- EXTRACTED RECORDS
※

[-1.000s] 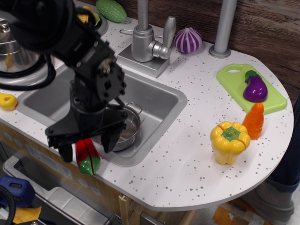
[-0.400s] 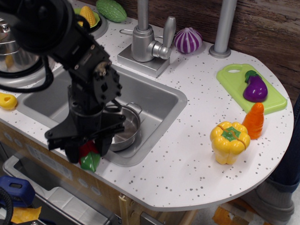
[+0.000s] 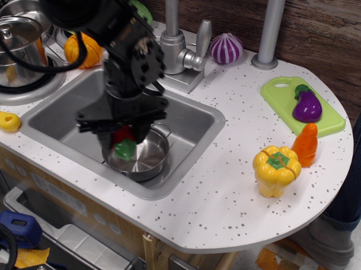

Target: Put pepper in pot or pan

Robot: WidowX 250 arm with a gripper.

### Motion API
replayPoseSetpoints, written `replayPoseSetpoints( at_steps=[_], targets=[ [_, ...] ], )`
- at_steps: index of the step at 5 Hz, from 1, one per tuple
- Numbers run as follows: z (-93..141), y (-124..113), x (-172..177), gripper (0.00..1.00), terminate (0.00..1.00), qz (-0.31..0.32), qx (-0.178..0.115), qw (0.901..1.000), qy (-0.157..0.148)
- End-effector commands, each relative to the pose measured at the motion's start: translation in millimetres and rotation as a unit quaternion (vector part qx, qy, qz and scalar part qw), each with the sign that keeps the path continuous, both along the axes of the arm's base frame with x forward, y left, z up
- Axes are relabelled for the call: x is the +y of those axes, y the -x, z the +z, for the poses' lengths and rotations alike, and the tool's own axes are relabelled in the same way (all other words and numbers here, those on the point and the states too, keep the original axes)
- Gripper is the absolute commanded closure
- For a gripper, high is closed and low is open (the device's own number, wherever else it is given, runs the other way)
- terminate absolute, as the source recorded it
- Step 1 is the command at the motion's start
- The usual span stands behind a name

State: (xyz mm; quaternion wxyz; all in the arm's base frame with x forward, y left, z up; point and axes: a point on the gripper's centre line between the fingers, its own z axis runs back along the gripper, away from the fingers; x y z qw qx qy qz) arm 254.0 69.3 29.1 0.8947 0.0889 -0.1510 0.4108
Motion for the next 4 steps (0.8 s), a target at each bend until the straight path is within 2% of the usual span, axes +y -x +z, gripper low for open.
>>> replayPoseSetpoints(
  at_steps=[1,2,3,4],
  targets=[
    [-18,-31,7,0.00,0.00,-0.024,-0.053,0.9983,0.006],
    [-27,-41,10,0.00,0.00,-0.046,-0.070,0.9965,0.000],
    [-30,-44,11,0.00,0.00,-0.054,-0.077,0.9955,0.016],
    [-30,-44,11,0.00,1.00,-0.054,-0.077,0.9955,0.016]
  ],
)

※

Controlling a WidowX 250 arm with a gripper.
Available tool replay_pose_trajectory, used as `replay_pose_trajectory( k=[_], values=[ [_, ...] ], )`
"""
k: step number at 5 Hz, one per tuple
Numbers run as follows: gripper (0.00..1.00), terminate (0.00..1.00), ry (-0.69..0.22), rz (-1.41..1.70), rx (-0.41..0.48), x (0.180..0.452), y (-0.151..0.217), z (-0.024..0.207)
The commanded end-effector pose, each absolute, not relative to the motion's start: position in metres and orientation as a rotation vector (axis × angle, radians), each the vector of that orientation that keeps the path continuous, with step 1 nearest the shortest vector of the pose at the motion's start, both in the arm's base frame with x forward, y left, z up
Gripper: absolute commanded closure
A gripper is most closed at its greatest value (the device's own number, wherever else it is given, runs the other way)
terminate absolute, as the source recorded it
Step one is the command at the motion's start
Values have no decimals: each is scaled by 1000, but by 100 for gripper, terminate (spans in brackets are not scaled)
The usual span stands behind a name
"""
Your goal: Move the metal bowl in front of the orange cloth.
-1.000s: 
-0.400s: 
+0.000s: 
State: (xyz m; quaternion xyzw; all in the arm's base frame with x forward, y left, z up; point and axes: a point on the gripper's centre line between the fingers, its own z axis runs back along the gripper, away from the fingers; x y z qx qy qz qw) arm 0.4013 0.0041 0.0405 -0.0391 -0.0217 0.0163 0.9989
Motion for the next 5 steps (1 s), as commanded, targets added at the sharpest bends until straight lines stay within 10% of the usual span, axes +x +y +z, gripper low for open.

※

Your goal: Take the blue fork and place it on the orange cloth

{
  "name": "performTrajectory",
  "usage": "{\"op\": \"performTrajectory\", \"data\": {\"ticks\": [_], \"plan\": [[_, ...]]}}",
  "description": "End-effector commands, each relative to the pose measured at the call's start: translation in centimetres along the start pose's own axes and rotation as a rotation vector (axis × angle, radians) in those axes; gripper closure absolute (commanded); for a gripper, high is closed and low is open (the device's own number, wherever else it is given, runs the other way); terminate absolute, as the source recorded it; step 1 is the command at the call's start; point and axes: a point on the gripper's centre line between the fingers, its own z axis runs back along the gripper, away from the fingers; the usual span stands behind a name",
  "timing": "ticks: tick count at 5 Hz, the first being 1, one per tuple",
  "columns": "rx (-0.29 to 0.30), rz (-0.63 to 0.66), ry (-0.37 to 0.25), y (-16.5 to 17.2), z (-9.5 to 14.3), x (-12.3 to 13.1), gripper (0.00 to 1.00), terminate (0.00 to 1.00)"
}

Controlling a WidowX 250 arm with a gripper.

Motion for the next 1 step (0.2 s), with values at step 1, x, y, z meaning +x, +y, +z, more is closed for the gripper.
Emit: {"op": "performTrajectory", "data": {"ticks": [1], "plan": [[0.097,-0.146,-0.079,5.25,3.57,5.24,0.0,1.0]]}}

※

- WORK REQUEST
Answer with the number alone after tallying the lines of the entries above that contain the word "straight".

- RESULT
2